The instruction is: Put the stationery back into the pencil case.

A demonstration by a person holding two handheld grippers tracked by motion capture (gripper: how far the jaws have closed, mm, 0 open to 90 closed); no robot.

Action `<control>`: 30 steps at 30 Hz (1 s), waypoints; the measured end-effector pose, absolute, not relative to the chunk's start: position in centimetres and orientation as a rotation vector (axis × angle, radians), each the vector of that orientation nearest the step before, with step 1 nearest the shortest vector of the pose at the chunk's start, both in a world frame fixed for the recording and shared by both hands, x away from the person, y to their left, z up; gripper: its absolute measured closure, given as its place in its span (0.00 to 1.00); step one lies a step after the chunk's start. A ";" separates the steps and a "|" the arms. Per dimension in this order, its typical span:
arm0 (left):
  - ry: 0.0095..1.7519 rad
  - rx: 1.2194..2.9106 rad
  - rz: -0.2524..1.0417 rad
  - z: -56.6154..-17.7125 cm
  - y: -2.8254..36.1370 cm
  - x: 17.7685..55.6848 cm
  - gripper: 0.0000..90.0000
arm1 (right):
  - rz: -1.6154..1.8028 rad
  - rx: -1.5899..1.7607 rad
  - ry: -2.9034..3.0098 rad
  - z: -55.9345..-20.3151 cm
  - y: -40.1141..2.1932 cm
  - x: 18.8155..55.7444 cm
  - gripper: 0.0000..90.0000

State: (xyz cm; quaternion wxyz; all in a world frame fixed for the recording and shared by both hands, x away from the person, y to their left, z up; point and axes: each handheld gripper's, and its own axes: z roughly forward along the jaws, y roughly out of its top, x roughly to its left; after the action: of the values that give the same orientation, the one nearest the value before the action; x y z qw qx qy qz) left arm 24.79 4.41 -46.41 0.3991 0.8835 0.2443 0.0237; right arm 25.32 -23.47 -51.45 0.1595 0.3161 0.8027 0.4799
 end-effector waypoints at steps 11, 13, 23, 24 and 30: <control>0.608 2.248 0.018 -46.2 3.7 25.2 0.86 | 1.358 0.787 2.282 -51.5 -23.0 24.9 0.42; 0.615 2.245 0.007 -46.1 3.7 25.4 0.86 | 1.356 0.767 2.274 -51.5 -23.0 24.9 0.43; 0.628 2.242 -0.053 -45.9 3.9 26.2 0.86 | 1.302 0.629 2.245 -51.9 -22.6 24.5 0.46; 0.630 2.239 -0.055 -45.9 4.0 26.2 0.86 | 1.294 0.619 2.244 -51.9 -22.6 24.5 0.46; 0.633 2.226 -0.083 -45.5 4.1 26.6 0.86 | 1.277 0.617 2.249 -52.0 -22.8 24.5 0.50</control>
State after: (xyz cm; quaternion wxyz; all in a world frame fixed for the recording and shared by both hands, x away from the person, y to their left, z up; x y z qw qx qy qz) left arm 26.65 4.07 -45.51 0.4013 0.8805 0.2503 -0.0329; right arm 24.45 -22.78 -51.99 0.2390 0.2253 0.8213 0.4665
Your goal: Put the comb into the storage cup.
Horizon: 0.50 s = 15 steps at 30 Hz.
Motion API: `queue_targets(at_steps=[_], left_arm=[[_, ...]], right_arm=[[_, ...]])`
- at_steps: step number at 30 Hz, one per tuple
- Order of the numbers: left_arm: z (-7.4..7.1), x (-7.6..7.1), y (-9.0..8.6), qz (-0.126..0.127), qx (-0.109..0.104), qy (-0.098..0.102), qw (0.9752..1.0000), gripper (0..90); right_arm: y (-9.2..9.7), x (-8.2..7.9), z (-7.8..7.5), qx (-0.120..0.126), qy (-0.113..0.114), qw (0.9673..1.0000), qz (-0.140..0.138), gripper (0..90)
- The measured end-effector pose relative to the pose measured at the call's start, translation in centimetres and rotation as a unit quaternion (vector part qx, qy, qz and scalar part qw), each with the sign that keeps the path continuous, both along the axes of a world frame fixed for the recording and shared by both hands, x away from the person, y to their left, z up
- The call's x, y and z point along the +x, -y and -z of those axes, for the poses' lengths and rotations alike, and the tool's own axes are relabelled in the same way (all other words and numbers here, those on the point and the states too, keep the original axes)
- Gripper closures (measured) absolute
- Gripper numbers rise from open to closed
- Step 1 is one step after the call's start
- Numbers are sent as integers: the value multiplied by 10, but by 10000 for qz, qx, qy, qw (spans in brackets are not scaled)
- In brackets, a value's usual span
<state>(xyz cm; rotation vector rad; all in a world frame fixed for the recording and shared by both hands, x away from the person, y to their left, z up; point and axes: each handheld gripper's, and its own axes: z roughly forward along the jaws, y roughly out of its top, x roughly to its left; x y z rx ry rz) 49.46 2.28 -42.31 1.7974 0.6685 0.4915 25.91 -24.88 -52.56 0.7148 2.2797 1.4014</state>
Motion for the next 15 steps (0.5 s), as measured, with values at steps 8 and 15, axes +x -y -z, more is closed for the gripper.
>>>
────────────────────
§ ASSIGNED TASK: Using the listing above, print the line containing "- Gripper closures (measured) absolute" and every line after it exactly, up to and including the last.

§ RESULT:
- Gripper closures (measured) absolute
- Gripper numbers rise from open to closed
- Step 1 is one step after the call's start
- Numbers are sent as integers: the value multiplied by 10, but by 10000 for qz, qx, qy, qw (spans in brackets are not scaled)
- In brackets, a value's usual span
<state>(xyz cm; rotation vector rad; all in a world frame fixed for the recording and shared by both hands, x away from the person, y to their left, z up; point and axes: each handheld gripper's, and its own axes: z roughly forward along the jaws, y roughly out of its top, x roughly to its left; x y z rx ry rz) 49.46 2.28 -42.31 1.7974 0.6685 0.4915 25.91 -24.88 -52.56 0.7148 2.2797 1.4014</state>
Motion for the next 15 steps (0.5 s), as measured, with values at steps 8 and 15, axes +x -y -z, more is closed for the gripper.
>>>

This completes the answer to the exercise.